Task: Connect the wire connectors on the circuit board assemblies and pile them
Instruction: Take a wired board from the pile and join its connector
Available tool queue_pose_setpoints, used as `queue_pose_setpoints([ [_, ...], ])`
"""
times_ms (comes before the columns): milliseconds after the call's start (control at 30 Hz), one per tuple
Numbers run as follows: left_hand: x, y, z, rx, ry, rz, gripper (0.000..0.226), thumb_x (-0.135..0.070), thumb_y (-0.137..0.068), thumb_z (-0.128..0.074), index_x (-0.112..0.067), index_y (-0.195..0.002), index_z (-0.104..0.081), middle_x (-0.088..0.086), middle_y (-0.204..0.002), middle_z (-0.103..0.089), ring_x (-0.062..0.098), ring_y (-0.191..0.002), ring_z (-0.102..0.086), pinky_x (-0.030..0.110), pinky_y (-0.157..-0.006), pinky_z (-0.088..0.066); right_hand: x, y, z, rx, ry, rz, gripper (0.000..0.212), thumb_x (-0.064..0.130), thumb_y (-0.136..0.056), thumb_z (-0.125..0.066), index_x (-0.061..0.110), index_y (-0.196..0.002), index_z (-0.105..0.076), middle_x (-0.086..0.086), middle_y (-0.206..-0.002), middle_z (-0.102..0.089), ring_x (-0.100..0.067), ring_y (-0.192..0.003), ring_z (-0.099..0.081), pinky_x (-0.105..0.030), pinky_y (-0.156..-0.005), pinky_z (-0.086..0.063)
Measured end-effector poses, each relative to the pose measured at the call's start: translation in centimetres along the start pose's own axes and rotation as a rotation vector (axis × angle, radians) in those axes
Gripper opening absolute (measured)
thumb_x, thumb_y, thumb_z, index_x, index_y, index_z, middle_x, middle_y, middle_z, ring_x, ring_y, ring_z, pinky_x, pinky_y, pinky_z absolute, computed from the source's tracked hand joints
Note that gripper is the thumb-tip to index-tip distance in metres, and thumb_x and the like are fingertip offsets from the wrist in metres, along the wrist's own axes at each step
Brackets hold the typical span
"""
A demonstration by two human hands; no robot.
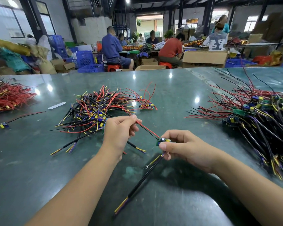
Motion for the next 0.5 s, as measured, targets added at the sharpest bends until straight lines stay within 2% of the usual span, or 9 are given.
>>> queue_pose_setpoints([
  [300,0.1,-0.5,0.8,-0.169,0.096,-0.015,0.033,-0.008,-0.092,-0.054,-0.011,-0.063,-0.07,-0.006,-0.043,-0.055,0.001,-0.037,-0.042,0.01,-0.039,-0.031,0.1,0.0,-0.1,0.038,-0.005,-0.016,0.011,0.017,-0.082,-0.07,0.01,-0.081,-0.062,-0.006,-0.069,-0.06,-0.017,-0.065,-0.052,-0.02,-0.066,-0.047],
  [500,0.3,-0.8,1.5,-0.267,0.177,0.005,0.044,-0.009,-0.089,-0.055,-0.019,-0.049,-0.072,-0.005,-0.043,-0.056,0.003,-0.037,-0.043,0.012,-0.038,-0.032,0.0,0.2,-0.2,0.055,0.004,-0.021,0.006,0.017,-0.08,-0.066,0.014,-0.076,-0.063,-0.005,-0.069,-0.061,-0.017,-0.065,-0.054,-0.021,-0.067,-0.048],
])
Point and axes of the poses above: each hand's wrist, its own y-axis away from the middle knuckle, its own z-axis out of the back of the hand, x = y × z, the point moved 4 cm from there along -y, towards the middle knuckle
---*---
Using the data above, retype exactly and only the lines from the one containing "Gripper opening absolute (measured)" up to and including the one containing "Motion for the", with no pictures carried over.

Gripper opening absolute (measured)
thumb_x, thumb_y, thumb_z, index_x, index_y, index_z, middle_x, middle_y, middle_z, ring_x, ring_y, ring_z, pinky_x, pinky_y, pinky_z absolute, computed from the source's tracked hand joints
Note that gripper is the thumb-tip to index-tip distance in metres, and thumb_x and the like are fingertip offsets from the wrist in metres, along the wrist's own axes at each step
Brackets hold the typical span
"""
A demonstration by two human hands; no robot.
Motion for the next 0.5 s, as measured, targets added at the sharpest bends until straight lines stay within 2% of the usual span, or 9 are given.

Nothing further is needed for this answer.